*To do*.
Take the line with "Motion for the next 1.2" as the first line and the last line of the data as the final one. Write out those lines exactly, and no others.

*Dataset extract*.
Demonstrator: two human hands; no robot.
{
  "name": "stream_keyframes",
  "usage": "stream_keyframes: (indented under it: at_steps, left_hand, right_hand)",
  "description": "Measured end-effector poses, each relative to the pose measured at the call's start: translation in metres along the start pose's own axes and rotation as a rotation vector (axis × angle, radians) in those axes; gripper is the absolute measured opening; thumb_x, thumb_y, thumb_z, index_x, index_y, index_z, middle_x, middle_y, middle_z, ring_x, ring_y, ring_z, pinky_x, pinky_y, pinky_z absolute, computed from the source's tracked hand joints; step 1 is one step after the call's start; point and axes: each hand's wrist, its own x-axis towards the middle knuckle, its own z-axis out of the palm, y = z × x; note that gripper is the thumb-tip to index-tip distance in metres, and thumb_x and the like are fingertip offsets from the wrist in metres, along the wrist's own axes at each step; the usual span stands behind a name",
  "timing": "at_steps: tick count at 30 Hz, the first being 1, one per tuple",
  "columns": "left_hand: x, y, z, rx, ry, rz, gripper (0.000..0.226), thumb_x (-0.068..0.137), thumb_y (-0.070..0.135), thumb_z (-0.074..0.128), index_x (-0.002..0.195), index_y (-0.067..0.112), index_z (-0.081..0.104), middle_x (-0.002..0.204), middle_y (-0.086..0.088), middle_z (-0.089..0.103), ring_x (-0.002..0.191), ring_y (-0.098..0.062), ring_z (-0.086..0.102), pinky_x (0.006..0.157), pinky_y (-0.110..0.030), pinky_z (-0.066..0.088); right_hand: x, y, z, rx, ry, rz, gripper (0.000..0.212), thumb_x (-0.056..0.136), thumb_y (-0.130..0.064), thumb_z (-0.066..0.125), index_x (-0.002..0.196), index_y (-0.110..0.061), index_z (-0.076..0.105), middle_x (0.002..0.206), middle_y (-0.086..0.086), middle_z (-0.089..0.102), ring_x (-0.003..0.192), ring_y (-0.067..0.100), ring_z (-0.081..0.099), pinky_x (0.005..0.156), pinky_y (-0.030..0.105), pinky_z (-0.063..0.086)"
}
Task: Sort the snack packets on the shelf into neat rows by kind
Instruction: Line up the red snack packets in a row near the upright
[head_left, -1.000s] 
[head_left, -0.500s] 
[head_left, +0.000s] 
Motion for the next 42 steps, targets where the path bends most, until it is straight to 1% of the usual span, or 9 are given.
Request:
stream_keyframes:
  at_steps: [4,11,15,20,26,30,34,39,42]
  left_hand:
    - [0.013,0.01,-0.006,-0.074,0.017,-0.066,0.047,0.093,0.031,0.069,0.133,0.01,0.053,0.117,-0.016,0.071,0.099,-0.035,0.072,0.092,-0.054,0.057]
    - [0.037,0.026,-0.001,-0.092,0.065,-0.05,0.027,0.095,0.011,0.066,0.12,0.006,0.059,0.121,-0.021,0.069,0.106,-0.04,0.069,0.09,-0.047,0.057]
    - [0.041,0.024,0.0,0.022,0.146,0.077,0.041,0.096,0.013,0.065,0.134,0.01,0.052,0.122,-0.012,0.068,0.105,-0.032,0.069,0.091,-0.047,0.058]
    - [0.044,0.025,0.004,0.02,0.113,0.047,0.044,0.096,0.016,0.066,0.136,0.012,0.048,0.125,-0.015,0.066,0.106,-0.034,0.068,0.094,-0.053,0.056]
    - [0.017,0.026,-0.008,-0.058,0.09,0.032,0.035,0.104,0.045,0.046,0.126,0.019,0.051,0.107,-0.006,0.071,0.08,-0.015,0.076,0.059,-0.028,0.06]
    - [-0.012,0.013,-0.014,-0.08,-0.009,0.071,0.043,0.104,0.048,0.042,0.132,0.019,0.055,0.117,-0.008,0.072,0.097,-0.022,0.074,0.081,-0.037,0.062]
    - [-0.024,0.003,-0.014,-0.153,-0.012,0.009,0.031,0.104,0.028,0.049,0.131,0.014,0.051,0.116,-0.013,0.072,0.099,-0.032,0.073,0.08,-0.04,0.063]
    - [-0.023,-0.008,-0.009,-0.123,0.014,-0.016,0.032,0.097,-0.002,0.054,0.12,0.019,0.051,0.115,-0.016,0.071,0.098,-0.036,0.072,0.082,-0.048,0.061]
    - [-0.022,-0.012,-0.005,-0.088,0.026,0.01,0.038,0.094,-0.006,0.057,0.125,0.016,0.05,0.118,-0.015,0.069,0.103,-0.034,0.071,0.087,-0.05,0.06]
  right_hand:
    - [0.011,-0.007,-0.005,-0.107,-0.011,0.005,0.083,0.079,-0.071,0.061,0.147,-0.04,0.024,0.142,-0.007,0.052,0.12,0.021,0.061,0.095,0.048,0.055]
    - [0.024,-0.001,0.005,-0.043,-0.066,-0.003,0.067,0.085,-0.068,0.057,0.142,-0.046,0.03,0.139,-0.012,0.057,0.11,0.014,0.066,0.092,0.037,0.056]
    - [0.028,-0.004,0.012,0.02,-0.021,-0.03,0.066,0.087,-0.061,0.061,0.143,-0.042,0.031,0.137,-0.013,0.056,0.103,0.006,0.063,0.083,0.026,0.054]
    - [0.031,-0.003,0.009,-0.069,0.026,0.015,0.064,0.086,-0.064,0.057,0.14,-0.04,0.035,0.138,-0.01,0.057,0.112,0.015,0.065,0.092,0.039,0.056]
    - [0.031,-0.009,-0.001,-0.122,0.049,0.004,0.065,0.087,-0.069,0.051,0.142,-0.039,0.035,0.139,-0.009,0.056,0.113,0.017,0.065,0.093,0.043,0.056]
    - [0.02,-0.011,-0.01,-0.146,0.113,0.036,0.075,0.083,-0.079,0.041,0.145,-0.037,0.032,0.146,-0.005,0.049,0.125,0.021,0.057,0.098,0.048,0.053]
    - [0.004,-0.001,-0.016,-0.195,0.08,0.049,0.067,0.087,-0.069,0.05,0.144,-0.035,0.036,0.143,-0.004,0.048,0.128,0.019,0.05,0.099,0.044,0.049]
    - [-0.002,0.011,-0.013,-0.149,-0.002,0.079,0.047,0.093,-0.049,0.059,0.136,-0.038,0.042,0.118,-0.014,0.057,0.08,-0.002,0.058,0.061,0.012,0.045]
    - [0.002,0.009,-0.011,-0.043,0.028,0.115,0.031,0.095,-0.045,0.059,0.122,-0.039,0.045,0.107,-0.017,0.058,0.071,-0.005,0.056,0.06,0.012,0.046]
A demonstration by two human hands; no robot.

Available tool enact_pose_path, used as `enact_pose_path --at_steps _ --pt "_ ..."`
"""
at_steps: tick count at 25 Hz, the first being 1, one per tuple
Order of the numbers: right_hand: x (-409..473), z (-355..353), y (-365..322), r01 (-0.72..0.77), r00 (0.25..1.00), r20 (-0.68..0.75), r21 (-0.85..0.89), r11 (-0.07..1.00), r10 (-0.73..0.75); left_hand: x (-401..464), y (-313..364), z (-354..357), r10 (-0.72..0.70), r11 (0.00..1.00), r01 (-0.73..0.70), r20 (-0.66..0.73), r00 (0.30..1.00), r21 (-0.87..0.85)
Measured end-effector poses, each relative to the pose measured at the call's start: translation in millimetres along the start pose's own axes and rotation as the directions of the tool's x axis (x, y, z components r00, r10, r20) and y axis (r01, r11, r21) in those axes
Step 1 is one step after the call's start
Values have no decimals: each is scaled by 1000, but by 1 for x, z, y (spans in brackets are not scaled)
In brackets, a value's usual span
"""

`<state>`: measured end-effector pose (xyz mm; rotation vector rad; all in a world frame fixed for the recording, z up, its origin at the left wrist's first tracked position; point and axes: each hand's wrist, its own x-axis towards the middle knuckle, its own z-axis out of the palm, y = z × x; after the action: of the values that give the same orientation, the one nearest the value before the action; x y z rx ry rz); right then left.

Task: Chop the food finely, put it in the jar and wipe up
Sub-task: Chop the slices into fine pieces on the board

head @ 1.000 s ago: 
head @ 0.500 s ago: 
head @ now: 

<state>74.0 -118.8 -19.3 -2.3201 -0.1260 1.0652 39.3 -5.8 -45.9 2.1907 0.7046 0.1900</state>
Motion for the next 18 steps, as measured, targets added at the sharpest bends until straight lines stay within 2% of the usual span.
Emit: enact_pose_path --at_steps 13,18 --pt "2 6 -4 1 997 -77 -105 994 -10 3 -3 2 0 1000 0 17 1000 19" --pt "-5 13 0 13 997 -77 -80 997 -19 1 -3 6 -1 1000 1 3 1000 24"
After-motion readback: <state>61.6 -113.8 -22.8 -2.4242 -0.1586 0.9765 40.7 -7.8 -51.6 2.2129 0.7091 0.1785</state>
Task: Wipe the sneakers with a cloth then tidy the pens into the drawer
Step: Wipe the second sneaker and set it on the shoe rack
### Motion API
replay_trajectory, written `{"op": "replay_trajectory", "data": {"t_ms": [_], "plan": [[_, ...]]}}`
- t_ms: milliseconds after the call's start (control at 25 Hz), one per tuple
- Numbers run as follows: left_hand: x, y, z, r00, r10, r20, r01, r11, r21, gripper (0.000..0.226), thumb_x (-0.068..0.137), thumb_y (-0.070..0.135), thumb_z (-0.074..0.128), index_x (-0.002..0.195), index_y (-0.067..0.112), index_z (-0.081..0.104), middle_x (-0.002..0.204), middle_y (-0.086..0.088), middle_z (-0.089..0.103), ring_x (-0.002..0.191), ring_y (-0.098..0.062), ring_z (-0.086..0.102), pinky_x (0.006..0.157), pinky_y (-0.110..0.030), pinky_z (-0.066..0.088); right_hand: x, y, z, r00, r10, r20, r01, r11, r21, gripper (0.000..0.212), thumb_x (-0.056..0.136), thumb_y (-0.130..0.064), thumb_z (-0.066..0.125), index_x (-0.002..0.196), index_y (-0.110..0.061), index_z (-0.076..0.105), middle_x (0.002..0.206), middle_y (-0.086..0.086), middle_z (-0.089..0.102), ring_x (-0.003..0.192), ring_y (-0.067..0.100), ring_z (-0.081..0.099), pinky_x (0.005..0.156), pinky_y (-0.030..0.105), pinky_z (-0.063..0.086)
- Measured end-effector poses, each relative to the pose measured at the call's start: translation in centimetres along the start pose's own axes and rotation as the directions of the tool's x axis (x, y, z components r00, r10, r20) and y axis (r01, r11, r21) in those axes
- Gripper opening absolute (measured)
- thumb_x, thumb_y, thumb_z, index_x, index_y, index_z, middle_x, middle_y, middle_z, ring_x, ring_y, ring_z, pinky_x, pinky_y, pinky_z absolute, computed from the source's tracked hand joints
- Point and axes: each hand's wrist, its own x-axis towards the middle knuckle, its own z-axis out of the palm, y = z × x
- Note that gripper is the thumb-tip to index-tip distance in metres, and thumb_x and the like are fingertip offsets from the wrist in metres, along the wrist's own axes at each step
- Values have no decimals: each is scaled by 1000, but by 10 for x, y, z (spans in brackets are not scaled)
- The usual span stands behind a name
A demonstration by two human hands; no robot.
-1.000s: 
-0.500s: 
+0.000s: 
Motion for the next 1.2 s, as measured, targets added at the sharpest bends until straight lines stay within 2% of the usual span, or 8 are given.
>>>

*Your solution*.
Motion for the next 1.2 s, as measured, targets added at the sharpest bends until straight lines stay within 2% of the usual span, or 8 are given.
>>>

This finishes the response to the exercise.